# Routines to tone arms, back and abs?



## fairytalevictim (Aug 18, 2007)

I'm a cardio person, I love to run. But I neglect my other muscles. 
	

	
	
		
		

		
			





 I'm looking to tone them.
(I'm also aware diet plays a major role in all weight loss, so no worries there.)
For my abs I do a routine of 4 reps of 25 crunches and 20 bicycle crunches, which works out pretty well.

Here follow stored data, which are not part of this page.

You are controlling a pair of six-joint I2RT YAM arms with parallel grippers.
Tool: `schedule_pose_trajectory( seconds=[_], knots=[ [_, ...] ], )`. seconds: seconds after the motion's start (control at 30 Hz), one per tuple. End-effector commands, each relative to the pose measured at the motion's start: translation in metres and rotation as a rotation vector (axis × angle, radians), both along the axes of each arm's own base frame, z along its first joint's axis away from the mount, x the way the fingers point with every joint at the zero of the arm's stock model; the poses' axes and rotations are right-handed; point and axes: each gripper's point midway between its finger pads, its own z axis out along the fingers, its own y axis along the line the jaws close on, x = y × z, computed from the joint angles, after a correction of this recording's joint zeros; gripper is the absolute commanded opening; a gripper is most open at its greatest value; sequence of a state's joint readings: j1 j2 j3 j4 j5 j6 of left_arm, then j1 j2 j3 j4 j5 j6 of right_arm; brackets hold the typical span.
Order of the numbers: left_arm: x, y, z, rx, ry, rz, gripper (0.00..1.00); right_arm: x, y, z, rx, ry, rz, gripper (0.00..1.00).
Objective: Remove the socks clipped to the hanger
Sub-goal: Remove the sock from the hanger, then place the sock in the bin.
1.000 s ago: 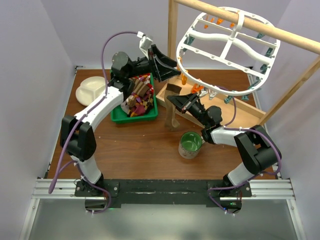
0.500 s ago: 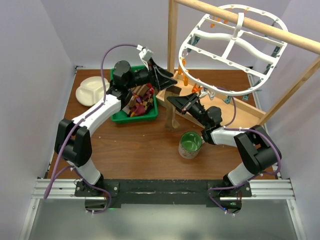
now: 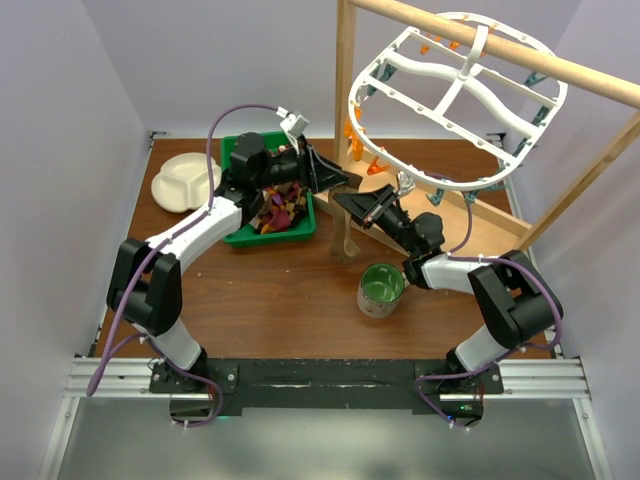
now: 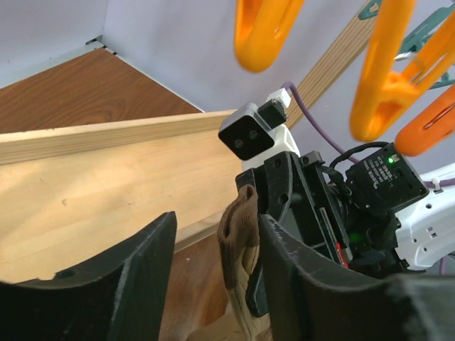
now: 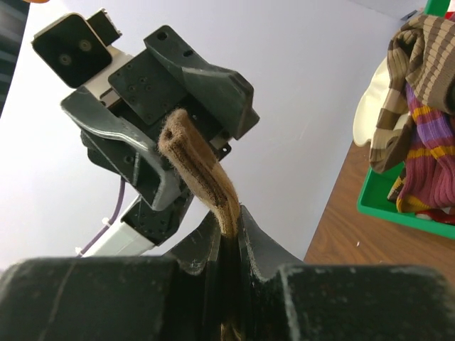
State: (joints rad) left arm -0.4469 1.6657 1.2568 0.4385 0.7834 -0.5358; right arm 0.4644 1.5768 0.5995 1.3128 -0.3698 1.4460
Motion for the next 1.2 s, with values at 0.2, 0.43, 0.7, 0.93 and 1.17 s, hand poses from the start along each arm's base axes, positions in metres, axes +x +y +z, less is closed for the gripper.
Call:
schedule_pose_trajectory(
  seconds=[0.2,0.43,0.7,0.93,1.17],
  knots=[
    [-0.008,0.006,0.019,-0.018,-0.056,0.002,0.17,-0.023,-0.009,0.06,0.106,-0.269,0.004,0.11],
    [0.003,0.019,0.032,-0.015,-0.067,0.137,0.0,-0.025,-0.009,0.059,0.092,-0.271,-0.002,0.39],
    [0.034,0.067,0.058,-0.042,-0.03,0.351,0.0,-0.02,-0.016,0.056,0.026,-0.249,-0.069,0.58],
    [0.068,0.109,0.083,-0.059,-0.027,0.465,0.0,-0.015,-0.033,0.04,-0.13,-0.21,-0.208,0.6],
    [0.11,0.146,0.115,-0.117,-0.04,0.49,0.0,-0.02,-0.042,0.042,-0.215,-0.222,-0.255,0.6]
  ],
)
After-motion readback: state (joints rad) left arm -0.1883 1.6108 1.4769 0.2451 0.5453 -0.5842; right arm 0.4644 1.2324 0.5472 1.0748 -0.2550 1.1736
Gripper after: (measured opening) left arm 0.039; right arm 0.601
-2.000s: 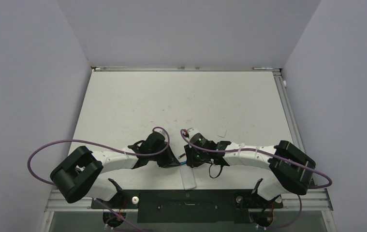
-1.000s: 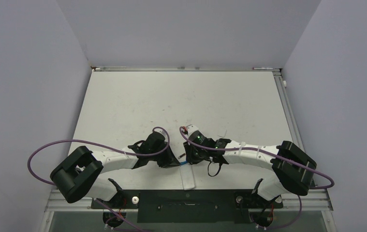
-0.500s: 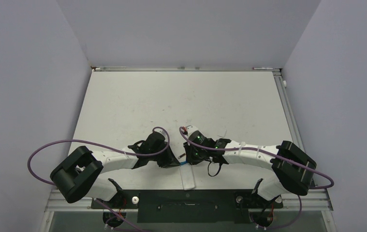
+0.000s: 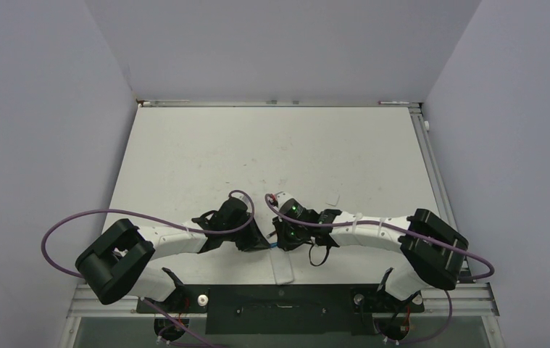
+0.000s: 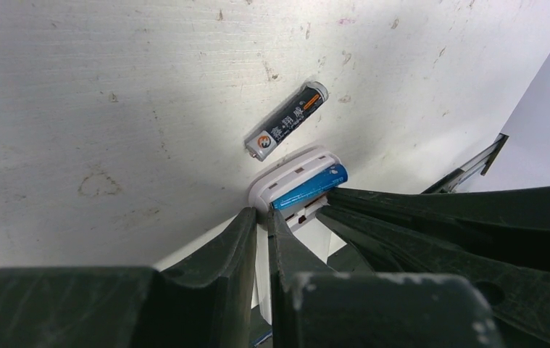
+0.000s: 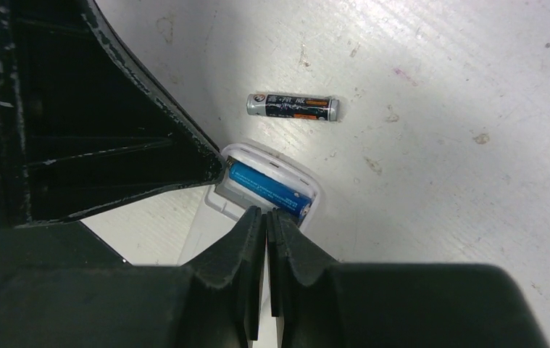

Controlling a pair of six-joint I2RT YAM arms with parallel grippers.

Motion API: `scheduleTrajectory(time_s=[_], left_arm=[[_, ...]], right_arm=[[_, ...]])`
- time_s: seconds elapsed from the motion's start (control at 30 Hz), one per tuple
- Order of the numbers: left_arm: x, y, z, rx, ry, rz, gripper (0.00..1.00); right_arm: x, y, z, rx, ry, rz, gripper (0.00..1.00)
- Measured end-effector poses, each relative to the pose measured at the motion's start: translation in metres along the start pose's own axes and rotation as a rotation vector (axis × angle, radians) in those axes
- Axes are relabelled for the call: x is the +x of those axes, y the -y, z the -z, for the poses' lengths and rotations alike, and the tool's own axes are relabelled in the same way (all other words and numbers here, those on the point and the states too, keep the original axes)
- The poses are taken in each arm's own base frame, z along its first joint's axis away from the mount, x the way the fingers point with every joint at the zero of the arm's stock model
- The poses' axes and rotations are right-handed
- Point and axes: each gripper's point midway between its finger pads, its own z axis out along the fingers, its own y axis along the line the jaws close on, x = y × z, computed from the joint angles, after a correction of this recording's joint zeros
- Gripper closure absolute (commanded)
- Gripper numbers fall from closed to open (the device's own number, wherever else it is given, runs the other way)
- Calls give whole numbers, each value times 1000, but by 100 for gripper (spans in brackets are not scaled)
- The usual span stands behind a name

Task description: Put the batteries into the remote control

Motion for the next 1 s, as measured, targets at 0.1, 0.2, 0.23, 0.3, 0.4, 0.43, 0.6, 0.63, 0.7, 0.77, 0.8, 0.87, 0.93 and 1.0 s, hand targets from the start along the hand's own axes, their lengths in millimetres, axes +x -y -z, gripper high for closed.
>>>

*I was wondering if any of you have some successful routines that you could share*?


----------



## Shimmer (Aug 18, 2007)

20 outside pushups
20 middle pushups
20 narrow pushups
10 diamond pushups


10 pullups
10 chinups

that's done a lot for me.


----------



## Vienna (Aug 18, 2007)

On pec/tri/delt day I do something like: 

5 sets of 12-15 pushups, possibly including variations
1-2 sets of 12 tricep pushups (arms at side)
2 sets of dips on a chair 
1 set of 12 shoulder presses
2 sets of 12 arm-out-at-sides-like-flying lifts (I don't know what they're called!)

On bicep and lat day I do hopefully close to 25 pull ups in sets or 4, 3, or even 2 when I get tired
A few chin ups between other bicep work
3 sets of isolated bicep curls with 10lbs
2 sets of 3-4 negative isolated bicep curls with 30lbs

On ab/core day I do something like:
12 regular crunches
12 hanging straight legged raises
12 weighted crunches
12 weighted hanging knee raises
12 twisting swiss ball crunches
2-5 minutes of vacuum
2 sets of "roman chair" type back exercises on the swiss ball
1 set of 12 supermans (lie on front and lift arms and legs towards ceiling)

I don't cover everything enough. Sometimes I do more, sometimes less. I used to really concentrate on my triceps but I started getting a pain in them and someone asked "Why are you training a smaller muscle like that SO much?" So I try to do more exercises to bigger muscles and not overdo the smaller, easier to injure muscles. 

HTH 
	

	
	
		
		

		
		
	


	




Bonnie


----------